_Your task_:
Please transcribe every entry below exactly as written.

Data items
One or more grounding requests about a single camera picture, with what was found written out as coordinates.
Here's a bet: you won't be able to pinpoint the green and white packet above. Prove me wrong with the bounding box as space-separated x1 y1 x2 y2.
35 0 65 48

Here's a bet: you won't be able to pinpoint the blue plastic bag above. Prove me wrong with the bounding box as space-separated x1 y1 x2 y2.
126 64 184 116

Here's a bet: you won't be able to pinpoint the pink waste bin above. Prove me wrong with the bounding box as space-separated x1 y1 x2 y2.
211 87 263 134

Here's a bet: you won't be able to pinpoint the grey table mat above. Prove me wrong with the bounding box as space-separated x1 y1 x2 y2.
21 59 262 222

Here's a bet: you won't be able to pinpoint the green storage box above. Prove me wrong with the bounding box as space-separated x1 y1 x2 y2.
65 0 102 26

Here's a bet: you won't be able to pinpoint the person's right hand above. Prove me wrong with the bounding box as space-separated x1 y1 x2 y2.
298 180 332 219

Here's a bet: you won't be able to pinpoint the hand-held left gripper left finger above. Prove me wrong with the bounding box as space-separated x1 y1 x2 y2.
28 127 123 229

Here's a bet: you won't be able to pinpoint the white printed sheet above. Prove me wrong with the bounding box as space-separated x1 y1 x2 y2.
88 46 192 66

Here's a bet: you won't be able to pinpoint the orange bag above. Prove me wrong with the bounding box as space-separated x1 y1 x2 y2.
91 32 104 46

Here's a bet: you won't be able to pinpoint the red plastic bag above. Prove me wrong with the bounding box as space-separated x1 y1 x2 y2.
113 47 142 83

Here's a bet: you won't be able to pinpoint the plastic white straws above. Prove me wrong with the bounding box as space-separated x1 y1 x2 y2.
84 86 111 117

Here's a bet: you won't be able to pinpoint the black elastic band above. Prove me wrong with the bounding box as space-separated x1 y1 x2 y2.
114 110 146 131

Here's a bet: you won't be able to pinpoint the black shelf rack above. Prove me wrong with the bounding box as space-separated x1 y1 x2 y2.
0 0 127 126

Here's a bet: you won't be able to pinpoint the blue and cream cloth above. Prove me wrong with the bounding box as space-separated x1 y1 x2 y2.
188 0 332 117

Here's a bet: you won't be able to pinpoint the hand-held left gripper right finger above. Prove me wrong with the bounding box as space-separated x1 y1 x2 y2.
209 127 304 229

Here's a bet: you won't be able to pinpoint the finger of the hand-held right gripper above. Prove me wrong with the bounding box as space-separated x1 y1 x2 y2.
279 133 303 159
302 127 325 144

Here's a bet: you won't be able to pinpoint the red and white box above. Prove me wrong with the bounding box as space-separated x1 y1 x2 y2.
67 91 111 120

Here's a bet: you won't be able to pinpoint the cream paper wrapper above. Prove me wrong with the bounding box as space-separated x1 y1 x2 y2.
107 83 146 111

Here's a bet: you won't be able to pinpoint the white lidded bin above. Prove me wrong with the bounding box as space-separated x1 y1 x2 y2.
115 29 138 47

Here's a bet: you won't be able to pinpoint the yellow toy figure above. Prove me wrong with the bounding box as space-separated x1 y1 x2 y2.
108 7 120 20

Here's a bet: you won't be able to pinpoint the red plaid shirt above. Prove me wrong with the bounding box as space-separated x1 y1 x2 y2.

_Task result_:
One or more grounding requests about a single camera picture, with what was found written out as coordinates.
Here's a bet: you won't be able to pinpoint the green and white packet above. Prove me wrong with the bounding box as space-separated x1 y1 x2 y2.
35 0 65 48

Here's a bet: you won't be able to pinpoint the blue plastic bag above. Prove me wrong with the bounding box as space-separated x1 y1 x2 y2.
126 64 184 116

Here's a bet: you won't be able to pinpoint the pink waste bin above. Prove me wrong with the bounding box as space-separated x1 y1 x2 y2.
211 87 263 134

Here's a bet: you won't be able to pinpoint the grey table mat above. Prove me wrong with the bounding box as space-separated x1 y1 x2 y2.
21 59 262 222

Here's a bet: you won't be able to pinpoint the green storage box above. Prove me wrong with the bounding box as space-separated x1 y1 x2 y2.
65 0 102 26

Here's a bet: you won't be able to pinpoint the person's right hand above. Prove me wrong with the bounding box as space-separated x1 y1 x2 y2.
298 180 332 219

Here's a bet: you won't be able to pinpoint the hand-held left gripper left finger above. Prove me wrong with the bounding box as space-separated x1 y1 x2 y2.
28 127 123 229

Here's a bet: you won't be able to pinpoint the white printed sheet above. Prove me wrong with the bounding box as space-separated x1 y1 x2 y2.
88 46 192 66

Here's a bet: you won't be able to pinpoint the orange bag above. Prove me wrong with the bounding box as space-separated x1 y1 x2 y2.
91 32 104 46

Here's a bet: you won't be able to pinpoint the red plastic bag above. Prove me wrong with the bounding box as space-separated x1 y1 x2 y2.
113 47 142 83

Here's a bet: you won't be able to pinpoint the plastic white straws above. Prove me wrong with the bounding box as space-separated x1 y1 x2 y2.
84 86 111 117

Here's a bet: you won't be able to pinpoint the black elastic band above. Prove me wrong with the bounding box as space-separated x1 y1 x2 y2.
114 110 146 131

Here's a bet: you won't be able to pinpoint the black shelf rack above. Prove me wrong with the bounding box as space-separated x1 y1 x2 y2.
0 0 127 126

Here's a bet: you won't be able to pinpoint the blue and cream cloth above. Prove me wrong with the bounding box as space-separated x1 y1 x2 y2.
188 0 332 117

Here's a bet: you won't be able to pinpoint the hand-held left gripper right finger above. Prove me wrong with the bounding box as space-separated x1 y1 x2 y2.
209 127 304 229

Here's a bet: you won't be able to pinpoint the finger of the hand-held right gripper above. Prove me wrong with the bounding box as space-separated x1 y1 x2 y2.
279 133 303 159
302 127 325 144

Here's a bet: you won't be able to pinpoint the red and white box above. Prove me wrong with the bounding box as space-separated x1 y1 x2 y2.
67 91 111 120

Here's a bet: you won't be able to pinpoint the cream paper wrapper above. Prove me wrong with the bounding box as space-separated x1 y1 x2 y2.
107 83 146 111

Here's a bet: you won't be able to pinpoint the white lidded bin above. Prove me wrong with the bounding box as space-separated x1 y1 x2 y2.
115 29 138 47

Here's a bet: you won't be able to pinpoint the yellow toy figure above. Prove me wrong with the bounding box as space-separated x1 y1 x2 y2.
108 7 120 20

Here's a bet: you won't be able to pinpoint the red plaid shirt above. Prove me wrong with the bounding box as space-separated x1 y1 x2 y2.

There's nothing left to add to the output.